With a very good self-awareness… of one’s own limits and one’s own needs first. I’d also say with gentleness, compassion for yourself and for the other person. In the first stage after infidelity there can be a lot of anger and disappointment. Then, as the anger subsides, compassion and acceptance can give way. A sense of safety and acceptance needs to be regained or built to overcome infidelity. It is very often necessary to be accompanied in this process by a psychotherapist, both in individual and couple therapy (to the extent that the continuation of the relationship is still in question). Infidelity is a problem with many ramifications and is very complex, which is why my recommendation is always individual psychotherapy and later, or in parallel, couple psychotherapy.

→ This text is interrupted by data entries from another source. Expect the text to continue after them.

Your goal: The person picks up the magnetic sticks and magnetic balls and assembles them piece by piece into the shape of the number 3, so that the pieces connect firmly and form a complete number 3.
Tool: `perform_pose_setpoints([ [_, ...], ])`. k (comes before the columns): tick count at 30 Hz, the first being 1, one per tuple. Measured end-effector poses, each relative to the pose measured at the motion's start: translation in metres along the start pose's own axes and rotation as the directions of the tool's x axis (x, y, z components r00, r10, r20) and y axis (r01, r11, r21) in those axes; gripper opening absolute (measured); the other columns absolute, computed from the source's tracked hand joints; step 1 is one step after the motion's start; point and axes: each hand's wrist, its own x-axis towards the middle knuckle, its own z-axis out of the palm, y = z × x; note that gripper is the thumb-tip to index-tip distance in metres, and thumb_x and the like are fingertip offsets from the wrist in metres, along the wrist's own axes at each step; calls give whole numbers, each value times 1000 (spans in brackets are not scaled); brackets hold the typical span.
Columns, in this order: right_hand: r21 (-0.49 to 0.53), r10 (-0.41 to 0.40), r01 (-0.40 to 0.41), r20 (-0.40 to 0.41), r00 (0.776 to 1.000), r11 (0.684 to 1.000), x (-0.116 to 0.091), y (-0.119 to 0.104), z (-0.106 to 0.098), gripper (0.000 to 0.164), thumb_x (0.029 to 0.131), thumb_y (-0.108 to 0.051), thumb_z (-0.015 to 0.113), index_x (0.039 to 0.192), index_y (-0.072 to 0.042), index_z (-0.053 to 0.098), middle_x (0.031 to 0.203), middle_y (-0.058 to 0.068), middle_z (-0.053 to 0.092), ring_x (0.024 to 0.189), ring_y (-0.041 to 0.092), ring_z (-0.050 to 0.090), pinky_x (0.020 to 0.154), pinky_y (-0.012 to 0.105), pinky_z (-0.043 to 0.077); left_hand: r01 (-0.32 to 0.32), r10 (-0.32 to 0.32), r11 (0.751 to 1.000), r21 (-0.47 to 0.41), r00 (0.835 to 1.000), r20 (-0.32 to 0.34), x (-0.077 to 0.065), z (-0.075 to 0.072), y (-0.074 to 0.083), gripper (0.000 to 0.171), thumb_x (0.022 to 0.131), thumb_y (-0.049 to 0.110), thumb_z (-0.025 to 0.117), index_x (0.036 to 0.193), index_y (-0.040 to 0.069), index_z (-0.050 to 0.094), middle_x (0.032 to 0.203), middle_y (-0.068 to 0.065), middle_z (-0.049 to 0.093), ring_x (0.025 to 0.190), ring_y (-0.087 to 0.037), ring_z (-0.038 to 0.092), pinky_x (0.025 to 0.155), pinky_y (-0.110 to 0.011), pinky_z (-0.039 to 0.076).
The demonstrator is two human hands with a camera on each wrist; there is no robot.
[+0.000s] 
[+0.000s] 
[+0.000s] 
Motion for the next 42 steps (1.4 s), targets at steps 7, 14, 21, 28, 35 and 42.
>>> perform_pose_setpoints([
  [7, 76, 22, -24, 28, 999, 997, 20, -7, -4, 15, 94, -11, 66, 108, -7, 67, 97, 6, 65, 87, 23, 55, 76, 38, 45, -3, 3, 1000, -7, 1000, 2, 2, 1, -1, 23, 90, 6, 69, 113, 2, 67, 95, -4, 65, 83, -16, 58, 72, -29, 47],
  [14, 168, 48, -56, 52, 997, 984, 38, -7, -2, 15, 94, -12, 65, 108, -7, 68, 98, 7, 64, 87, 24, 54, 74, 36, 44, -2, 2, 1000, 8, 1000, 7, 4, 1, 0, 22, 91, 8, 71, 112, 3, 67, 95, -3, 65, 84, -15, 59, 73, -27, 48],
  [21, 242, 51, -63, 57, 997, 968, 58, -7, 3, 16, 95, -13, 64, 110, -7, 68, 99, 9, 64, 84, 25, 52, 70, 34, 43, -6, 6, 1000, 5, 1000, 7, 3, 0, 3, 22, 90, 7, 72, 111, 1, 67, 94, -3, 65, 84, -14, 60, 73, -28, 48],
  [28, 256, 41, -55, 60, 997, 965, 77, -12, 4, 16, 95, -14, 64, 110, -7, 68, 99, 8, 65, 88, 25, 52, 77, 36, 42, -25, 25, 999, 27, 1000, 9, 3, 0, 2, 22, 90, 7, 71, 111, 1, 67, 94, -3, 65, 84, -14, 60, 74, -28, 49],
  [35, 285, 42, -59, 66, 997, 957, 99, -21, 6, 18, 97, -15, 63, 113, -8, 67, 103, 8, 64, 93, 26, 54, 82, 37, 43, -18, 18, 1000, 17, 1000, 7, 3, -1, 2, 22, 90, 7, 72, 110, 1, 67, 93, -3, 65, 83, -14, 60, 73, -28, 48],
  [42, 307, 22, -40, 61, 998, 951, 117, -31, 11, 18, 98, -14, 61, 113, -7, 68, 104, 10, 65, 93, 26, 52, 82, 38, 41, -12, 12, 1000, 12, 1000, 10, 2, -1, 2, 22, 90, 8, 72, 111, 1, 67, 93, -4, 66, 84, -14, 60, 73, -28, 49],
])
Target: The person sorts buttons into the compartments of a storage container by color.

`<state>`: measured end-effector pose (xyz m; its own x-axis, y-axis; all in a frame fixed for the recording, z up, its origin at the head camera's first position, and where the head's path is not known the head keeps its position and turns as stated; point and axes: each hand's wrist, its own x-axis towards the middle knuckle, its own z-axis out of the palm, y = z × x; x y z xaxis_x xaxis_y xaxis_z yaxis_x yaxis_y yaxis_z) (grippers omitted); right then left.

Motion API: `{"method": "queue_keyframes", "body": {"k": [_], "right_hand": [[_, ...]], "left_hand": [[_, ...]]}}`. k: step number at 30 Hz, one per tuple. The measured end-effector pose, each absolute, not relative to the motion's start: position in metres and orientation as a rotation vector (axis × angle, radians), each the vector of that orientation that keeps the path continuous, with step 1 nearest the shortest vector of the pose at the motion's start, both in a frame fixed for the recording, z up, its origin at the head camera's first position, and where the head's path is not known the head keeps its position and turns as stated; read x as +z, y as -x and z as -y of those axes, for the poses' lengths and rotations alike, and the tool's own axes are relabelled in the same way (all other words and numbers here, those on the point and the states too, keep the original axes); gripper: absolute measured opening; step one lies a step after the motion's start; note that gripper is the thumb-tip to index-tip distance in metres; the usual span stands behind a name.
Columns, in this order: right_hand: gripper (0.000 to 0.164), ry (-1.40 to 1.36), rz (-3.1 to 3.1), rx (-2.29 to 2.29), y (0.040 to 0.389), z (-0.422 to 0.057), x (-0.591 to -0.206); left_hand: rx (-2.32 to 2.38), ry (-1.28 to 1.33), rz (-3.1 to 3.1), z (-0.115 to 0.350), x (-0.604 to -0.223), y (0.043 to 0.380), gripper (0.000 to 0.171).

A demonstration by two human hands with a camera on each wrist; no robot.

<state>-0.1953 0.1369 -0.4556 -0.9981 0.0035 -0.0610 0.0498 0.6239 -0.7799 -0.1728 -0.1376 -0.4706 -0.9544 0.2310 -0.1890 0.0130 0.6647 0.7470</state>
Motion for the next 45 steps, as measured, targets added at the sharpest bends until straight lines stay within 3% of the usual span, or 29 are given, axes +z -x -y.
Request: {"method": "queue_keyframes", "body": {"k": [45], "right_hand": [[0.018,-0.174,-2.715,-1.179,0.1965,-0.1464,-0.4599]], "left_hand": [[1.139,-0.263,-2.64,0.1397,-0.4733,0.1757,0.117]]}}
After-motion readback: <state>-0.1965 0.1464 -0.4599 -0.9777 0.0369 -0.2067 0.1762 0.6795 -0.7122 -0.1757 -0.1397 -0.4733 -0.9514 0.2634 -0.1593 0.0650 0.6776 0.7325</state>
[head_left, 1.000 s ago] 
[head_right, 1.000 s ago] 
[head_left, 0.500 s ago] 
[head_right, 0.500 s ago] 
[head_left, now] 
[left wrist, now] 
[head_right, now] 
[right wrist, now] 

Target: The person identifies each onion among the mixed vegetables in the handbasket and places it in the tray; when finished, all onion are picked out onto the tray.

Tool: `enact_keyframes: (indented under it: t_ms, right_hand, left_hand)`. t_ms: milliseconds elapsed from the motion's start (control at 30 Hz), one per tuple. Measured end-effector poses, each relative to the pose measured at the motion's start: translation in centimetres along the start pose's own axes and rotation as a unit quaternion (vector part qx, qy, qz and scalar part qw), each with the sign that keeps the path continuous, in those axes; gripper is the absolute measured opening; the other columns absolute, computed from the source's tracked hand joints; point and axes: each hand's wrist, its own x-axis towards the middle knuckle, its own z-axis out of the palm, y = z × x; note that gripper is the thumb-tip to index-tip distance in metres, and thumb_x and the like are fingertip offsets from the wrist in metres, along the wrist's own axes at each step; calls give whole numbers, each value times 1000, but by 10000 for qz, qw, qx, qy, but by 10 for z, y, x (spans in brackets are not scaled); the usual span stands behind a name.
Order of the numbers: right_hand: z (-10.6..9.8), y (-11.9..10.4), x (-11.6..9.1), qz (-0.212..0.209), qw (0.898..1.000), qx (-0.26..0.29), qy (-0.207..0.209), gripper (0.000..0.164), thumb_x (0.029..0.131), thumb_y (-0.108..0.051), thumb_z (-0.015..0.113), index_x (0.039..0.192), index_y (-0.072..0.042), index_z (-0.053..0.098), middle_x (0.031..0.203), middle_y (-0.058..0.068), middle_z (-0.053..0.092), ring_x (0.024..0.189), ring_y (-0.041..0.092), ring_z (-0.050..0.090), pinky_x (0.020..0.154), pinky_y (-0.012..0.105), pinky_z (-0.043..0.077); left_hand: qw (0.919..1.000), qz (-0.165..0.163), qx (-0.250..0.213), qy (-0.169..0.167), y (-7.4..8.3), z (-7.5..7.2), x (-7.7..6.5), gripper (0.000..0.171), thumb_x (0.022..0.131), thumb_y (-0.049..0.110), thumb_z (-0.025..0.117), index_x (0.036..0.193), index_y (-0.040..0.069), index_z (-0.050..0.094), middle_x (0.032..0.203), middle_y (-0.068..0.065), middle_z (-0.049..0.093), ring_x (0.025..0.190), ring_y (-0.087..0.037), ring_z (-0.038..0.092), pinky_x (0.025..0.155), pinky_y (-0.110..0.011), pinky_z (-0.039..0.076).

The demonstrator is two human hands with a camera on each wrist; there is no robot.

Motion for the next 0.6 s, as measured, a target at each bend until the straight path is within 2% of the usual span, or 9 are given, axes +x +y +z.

I believe that the two involved in infidelity, the one who has betrayed and the one who has been betrayed, are very wounded and are not necessarily careful to protect the third component in the couple, namely their relationship.

Bibliography

  1. Gottman, J., & Silver, N. (2015). The Seven Principles for Making Marriage Work. Harmony Books.
  2. Freud, S. (1961). Totem and taboo. Norton & Company.
  3. Klein, M. (1975). Envy and Gratitude and Other Works. Hogarth Press.
  4. Winnicott, D. W. (1971). Playing and Reality. Tavistock Publications.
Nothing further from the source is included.